Toledo, un encantador municipio enclavado en las montañas de Norte de Santander, es el escenario perfecto donde confluyen historia, paisajes sobrecogedores y una profunda riqueza cultural. Su importancia en el contexto nacional y su ambiente apacible lo convierten en un destino ideal para quienes buscan aventura, descanso o conexión espiritual.
A continuación, te invitamos a conocer siete lugares que revelan la esencia de este mágico rincón del nororiente colombiano.
Cascada de La Lirgua: un salto de agua con historia
Ubicada a un costado de la vía que conecta Pamplona con Saravena, la imponente cascada de La Lirgua es visible desde la carretera, rodeada de montañas cubiertas de vegetación exuberante.
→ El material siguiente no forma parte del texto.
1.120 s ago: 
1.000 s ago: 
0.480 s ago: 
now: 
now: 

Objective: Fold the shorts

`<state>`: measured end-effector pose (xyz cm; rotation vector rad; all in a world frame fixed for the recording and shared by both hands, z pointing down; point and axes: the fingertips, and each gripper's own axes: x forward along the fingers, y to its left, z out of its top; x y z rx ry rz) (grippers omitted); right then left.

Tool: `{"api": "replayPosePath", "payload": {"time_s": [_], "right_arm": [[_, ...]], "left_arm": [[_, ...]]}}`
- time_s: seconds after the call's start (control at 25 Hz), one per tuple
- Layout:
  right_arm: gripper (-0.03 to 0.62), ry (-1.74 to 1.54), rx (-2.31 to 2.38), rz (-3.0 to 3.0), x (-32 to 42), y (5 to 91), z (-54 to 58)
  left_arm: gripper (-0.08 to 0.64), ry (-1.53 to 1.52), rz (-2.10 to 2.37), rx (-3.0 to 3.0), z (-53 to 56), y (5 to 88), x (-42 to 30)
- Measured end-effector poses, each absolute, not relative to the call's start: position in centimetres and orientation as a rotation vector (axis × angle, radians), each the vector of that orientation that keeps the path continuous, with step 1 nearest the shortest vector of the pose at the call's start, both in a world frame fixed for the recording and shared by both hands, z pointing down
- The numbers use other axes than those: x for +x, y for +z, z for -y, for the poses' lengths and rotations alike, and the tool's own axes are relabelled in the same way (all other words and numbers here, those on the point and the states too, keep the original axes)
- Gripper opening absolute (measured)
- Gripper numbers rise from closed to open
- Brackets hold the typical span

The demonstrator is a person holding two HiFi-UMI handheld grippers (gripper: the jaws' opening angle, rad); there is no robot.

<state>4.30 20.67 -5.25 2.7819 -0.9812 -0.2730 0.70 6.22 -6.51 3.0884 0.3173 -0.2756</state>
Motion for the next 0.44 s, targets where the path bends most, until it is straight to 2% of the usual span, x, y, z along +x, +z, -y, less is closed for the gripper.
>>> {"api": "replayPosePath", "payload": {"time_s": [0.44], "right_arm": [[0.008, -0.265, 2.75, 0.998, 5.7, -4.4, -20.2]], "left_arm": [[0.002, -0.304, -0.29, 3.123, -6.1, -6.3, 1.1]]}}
Este espectáculo natural ha sido, por generaciones, un punto de descanso para los viajeros y símbolo de la riqueza hídrica del municipio.
El nombre “Lirgua” proviene de antiguas denominaciones indígenas y campesinas que evocan los cursos de agua que nutrían las tierras circundantes. Hoy, es un lugar perfecto para la contemplación, el ecoturismo y la fotografía paisajística.

Parque Nacional Natural El Tamá: biodiversidad extrema
Este santuario natural, que se extiende por Toledo, Herrán y Chinácota, abarca desde densos bosques húmedos tropicales hasta páramos de gran altitud. Su diversidad ecológica alberga especies en peligro de extinción, como el oso de anteojos, convirtiéndolo en un referente ambiental de Colombia.
Dentro del parque se encuentra la majestuosa Cascada La Segueta, con más de 820 metros de altura, considerada una de las más altas del mundo. El acceso puede ser exigente, pero quienes logran alcanzarla encuentran una recompensa visual y espiritual incomparable.
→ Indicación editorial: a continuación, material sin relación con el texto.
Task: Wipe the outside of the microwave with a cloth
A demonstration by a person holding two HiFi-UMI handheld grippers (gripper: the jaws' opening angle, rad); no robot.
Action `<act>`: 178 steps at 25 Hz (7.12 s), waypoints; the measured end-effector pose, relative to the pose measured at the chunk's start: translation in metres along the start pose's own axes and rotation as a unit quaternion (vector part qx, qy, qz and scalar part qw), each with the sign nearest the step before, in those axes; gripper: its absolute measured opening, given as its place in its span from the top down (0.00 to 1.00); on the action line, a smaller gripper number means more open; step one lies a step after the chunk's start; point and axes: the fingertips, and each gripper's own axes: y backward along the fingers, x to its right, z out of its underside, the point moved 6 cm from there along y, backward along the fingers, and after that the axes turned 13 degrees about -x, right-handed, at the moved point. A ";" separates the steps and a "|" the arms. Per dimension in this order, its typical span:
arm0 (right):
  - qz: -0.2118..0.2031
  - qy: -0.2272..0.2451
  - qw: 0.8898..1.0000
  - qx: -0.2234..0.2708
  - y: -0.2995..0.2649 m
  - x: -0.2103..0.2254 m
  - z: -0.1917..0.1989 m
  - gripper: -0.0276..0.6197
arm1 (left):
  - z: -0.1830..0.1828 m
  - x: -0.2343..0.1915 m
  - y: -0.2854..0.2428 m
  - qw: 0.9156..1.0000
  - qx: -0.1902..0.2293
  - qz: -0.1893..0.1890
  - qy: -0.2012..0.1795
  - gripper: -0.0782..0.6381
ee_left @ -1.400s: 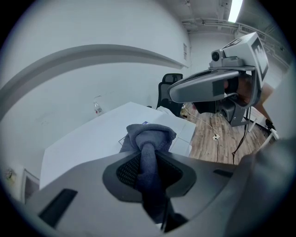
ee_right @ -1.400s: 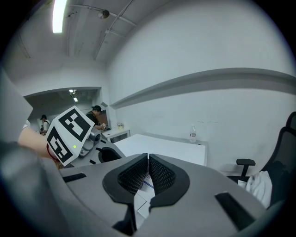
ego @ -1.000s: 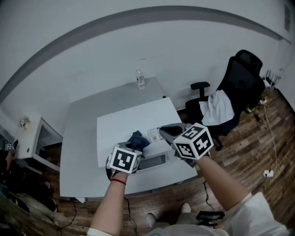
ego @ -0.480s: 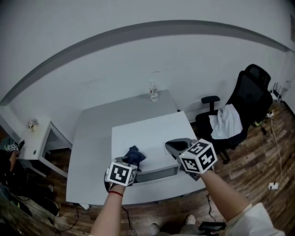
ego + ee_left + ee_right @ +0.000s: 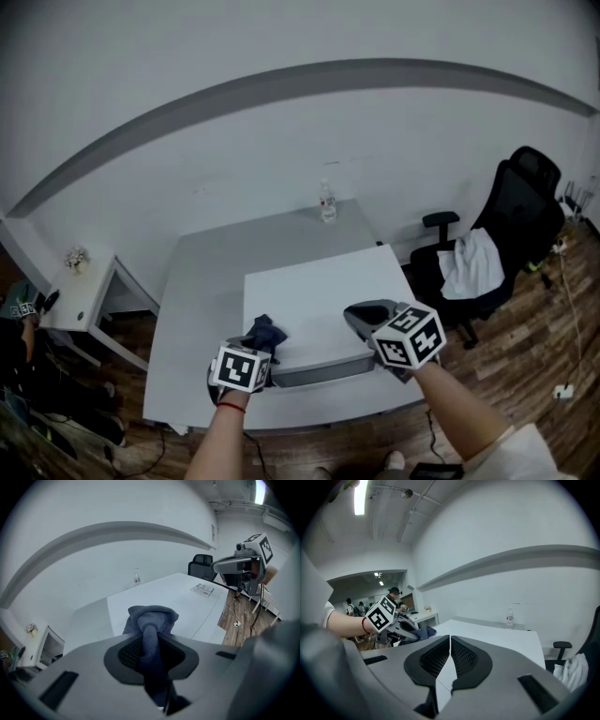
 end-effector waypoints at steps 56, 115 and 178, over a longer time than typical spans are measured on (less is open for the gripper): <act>-0.031 -0.002 1.000 -0.006 0.009 0.092 0.012 0.91 | -0.116 0.030 -0.051 0.995 -0.060 -0.065 0.040 0.81; 0.065 -0.068 0.995 0.014 0.042 0.170 0.029 0.91 | -0.276 0.201 -0.120 0.990 0.011 0.066 -0.123 0.80; 0.030 0.047 0.998 -0.042 -0.160 -0.001 -0.101 0.91 | -0.124 -0.097 -0.071 0.994 0.061 0.080 0.036 0.80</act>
Aguas Termales de la Vereda Tapatá: bienestar natural
En la vereda Tapatá se ubican las aguas termales de Toledo, a las que se accede a través de la vía Cúcuta-Toledo y el páramo de Mejué, hasta la Hacienda Santa Cecilia. Desde allí, una caminata de una hora conduce hasta este rincón de tranquilidad.
Rodeadas de vegetación y administradas por la finca Rincón de los Abuelos, estas aguas minerales, conocidas por sus propiedades terapéuticas, son ideales para relajarse y disfrutar del ecoturismo.
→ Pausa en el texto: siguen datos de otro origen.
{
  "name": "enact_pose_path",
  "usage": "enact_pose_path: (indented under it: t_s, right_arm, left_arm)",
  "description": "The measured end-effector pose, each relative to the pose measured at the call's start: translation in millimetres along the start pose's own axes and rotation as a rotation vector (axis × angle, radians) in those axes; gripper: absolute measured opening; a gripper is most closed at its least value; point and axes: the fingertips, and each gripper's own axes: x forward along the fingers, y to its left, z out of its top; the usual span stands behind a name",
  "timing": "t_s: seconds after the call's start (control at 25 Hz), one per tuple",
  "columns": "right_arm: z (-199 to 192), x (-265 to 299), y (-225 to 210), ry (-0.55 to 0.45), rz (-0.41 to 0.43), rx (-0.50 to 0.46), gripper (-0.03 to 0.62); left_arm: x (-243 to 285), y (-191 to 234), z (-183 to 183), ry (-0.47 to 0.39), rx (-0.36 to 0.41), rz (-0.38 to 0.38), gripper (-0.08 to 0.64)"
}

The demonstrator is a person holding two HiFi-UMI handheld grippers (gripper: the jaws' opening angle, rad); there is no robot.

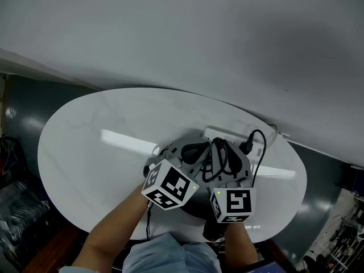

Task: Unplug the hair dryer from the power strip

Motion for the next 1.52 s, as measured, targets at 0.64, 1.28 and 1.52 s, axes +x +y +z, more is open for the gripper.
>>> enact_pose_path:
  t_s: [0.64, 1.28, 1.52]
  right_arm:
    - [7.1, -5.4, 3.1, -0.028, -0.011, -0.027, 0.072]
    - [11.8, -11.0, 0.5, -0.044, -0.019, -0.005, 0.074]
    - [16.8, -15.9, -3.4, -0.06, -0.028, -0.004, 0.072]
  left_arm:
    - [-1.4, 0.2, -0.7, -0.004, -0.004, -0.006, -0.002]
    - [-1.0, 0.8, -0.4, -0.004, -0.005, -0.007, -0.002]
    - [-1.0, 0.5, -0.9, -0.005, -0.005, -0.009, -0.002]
Cascada Pozo de la Paila: un tesoro escondido
Oculta entre la espesa vegetación de la vereda Tapatá, esta cascada es uno de los secretos mejor guardados de Toledo. Se llega caminando desde las aguas termales, en un recorrido de aproximadamente una hora con acompañamiento de guía local.
Sus aguas caen desde una considerable altura, formando una piscina natural ideal para un baño refrescante. Es el sitio perfecto para aventureros que buscan desconectarse de la rutina en un entorno salvaje y puro.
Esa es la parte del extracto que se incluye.